Listen to the science

WASHINGTON — Another insane cold wave — not the infamous “polar vortex,” but its evil twin — is bringing sub-zero and single-digit temperatures to much of the nation. And global warming may be even more extreme, and potentially more catastrophic, than climate scientists had feared.

This is, of course, no contradiction. The rallying cry of the denialists — “It’s really cold outside, so global warming must be a crock!” — can only be taken seriously by those with a toddler’s limited conception of time and space. They forget that it’s winter, and apparently they don’t quite grasp that even when it’s cold in one part of the world, it can be hot in another.

Indeed, while the United States is having an unusually frigid month, Australia has been sweltering through record-breaking heat.

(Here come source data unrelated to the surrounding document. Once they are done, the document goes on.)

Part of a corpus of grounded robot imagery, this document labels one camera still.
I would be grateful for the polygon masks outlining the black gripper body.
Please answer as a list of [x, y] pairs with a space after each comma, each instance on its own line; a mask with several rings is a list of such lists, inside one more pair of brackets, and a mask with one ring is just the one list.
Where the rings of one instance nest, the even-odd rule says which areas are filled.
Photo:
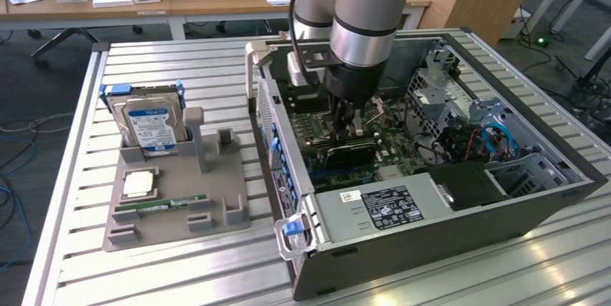
[[382, 64], [369, 67], [340, 64], [325, 69], [324, 84], [334, 98], [362, 105], [377, 91]]

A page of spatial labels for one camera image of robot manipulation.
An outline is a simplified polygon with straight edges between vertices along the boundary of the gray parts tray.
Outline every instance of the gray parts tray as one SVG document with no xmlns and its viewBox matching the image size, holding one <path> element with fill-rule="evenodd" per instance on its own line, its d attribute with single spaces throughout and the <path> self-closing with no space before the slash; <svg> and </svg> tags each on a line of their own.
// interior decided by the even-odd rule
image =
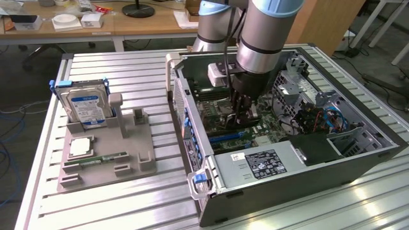
<svg viewBox="0 0 409 230">
<path fill-rule="evenodd" d="M 112 94 L 109 104 L 119 108 L 121 96 Z M 108 127 L 87 131 L 81 123 L 67 125 L 59 192 L 112 184 L 156 172 L 152 133 L 143 109 L 124 116 L 117 113 L 116 117 L 107 118 L 107 124 Z M 69 157 L 72 141 L 80 138 L 89 140 L 89 151 L 84 157 Z"/>
</svg>

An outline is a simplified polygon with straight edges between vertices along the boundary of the white table leg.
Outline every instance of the white table leg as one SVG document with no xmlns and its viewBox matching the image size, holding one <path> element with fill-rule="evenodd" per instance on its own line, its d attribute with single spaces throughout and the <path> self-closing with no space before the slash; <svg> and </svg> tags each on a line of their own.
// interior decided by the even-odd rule
<svg viewBox="0 0 409 230">
<path fill-rule="evenodd" d="M 116 52 L 124 52 L 124 37 L 123 36 L 115 36 L 112 37 L 115 51 Z"/>
<path fill-rule="evenodd" d="M 379 40 L 381 39 L 383 35 L 385 34 L 391 24 L 395 22 L 396 18 L 399 17 L 400 13 L 403 12 L 405 6 L 408 5 L 408 2 L 404 2 L 401 4 L 401 6 L 396 9 L 396 11 L 393 12 L 393 14 L 391 15 L 387 23 L 384 24 L 381 30 L 379 31 L 377 33 L 377 36 L 375 37 L 375 39 L 372 40 L 371 44 L 369 44 L 369 47 L 375 47 Z"/>
<path fill-rule="evenodd" d="M 405 46 L 405 48 L 403 49 L 403 51 L 399 53 L 399 55 L 396 56 L 396 58 L 392 61 L 392 64 L 396 66 L 397 63 L 403 60 L 404 56 L 409 53 L 409 43 Z"/>
<path fill-rule="evenodd" d="M 384 9 L 385 4 L 387 4 L 387 1 L 385 1 L 385 0 L 381 0 L 381 2 L 379 3 L 376 9 L 375 9 L 373 12 L 372 12 L 371 17 L 368 18 L 368 20 L 367 20 L 367 22 L 365 22 L 365 24 L 364 24 L 364 26 L 363 26 L 363 28 L 361 28 L 361 30 L 360 30 L 360 32 L 359 32 L 356 38 L 355 38 L 353 41 L 352 41 L 351 48 L 355 48 L 355 47 L 357 46 L 357 44 L 359 44 L 359 42 L 360 42 L 360 40 L 361 40 L 361 38 L 363 38 L 363 36 L 364 36 L 364 34 L 365 34 L 365 32 L 367 32 L 369 26 L 371 26 L 371 24 L 372 24 L 372 22 L 375 21 L 375 19 L 377 18 L 379 13 L 380 13 L 381 10 Z"/>
</svg>

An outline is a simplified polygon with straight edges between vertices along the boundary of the blue pcie slot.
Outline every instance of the blue pcie slot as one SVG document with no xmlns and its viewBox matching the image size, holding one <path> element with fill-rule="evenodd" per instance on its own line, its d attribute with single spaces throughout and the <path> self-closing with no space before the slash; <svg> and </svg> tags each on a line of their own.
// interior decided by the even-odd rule
<svg viewBox="0 0 409 230">
<path fill-rule="evenodd" d="M 215 138 L 209 138 L 211 143 L 217 143 L 225 140 L 235 140 L 235 139 L 240 139 L 244 135 L 244 132 L 239 132 L 235 134 L 229 134 L 229 135 L 223 135 L 220 137 L 215 137 Z"/>
</svg>

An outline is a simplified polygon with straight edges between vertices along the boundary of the wooden desk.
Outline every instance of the wooden desk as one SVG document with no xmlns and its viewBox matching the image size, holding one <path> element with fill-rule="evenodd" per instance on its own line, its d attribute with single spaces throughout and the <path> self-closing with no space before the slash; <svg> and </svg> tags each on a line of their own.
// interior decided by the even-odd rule
<svg viewBox="0 0 409 230">
<path fill-rule="evenodd" d="M 24 9 L 34 15 L 40 15 L 46 20 L 39 31 L 4 31 L 4 22 L 0 21 L 0 45 L 28 45 L 71 42 L 112 41 L 115 50 L 124 51 L 123 41 L 129 39 L 151 38 L 177 38 L 195 37 L 197 30 L 184 30 L 177 26 L 173 10 L 161 6 L 183 9 L 184 4 L 155 3 L 156 14 L 149 18 L 132 18 L 123 14 L 123 6 L 131 2 L 99 2 L 103 7 L 112 7 L 115 13 L 103 16 L 104 24 L 101 28 L 84 28 L 67 32 L 55 32 L 51 19 L 56 12 L 63 11 L 64 7 L 42 7 L 38 2 L 26 2 Z"/>
</svg>

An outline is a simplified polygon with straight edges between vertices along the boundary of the hard drive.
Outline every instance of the hard drive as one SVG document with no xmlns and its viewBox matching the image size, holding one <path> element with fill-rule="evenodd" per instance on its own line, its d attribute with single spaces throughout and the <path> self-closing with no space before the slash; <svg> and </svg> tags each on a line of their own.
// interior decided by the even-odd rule
<svg viewBox="0 0 409 230">
<path fill-rule="evenodd" d="M 56 93 L 71 123 L 81 122 L 84 129 L 107 126 L 105 119 L 113 117 L 108 103 L 108 81 L 60 81 L 51 90 Z"/>
</svg>

Play had to be interrupted at the Australian Open tennis tournament when temperatures in Melbourne reached 109 degrees; one player said her plastic water bottle began to melt. The extreme heat came as officials reported that 2013 was the hottest year in Australia since record-keeping began more than a century ago.

On the global scale, 2013 was “merely” the fourth-warmest or seventh-warmest on record, depending whether you believe the National Oceanic and Atmospheric Administration or the National Aeronautics and Space Administration. The agencies take slightly different approaches in analyzing and extrapolating the available data, which accounts for the discrepancy, but they agree on the big picture: It’s getting hotter.

Nine of the 10 warmest years on record have occurred since 2002. Deniers who claim there has been a 15-year “pause” in global warming are cherry-picking the data to fit a pre-cooked conclusion: As a baseline they choose 1998, a year in which global temperatures took a huge, anomalous, one-time leap. If you treat 1998 as the statistical outlier that it obviously is, you see a steady and unbroken rise.

Why is it getting warmer? There’s still just one explanation that fits the available facts: Since the Industrial Revolution, the large-scale burning of fossil fuels has increased the concentration of heat-trapping carbon dioxide in the atmosphere by an incredible 40 percent. And according to an important study, published Jan. 2 in the journal Nature, the eventual impact of human-generated carbon emissions could be greater than anticipated. Because of the impact of warming on cloud cover, the researchers calculate, average global temperatures could rise a full 7 degrees by the end of the century.

This “would likely be catastrophic rather than simply dangerous,” the study’s lead author, Steven Sherwood of the University of New South Wales in Australia, told The Guardian newspaper. He said such a temperature increase “would make life difficult, if not impossible, in much of the tropics.” It would also guarantee the melting of so much polar ice that sea levels would rise dramatically, with dire implications for coastal cities around the world.

Is there uncertainty in these predictions? Of course. But human-induced global warming is the only explanation that fits the evidence. Until someone comes up with a better theory, it is foolish to wager that the near-unanimous consensus of climate scientists is totally wrong.

But, yes, we are fools. I’m not just talking about know-nothings on Capitol Hill such as Sen. James Inhofe, R-Okla., who said that the cold spell earlier this month “has to make everyone question — and I am going to tie this together — whether global warming was ever real.” I’m referring also to officials in the United States and around the world who accept the science and understand the peril but who will not take action because the economic and political costs are so high.

China, the world’s biggest emitter of greenhouse gases, is not about to shut down its economic growth and risk political instability. India is not about to abandon its quest to catch up with China. In African nations such as Nigeria and Kenya, which have burgeoning populations and high growth rates, the smokestacks are beginning to puff away. The United States, Europe and Japan will do what they can, at the margin, without surrendering the comforts that industrialization provides.

President Obama, who understands the science, should use his executive powers as best he can, not just to reduce carbon emissions but to prepare the country for confronting the environmental, political and military hazards of a warmer world.

The day will come, I predict, when world leaders are willing, even desperate, to curb greenhouse gases. But by then, I’m beginning to fear, it will probably be too late.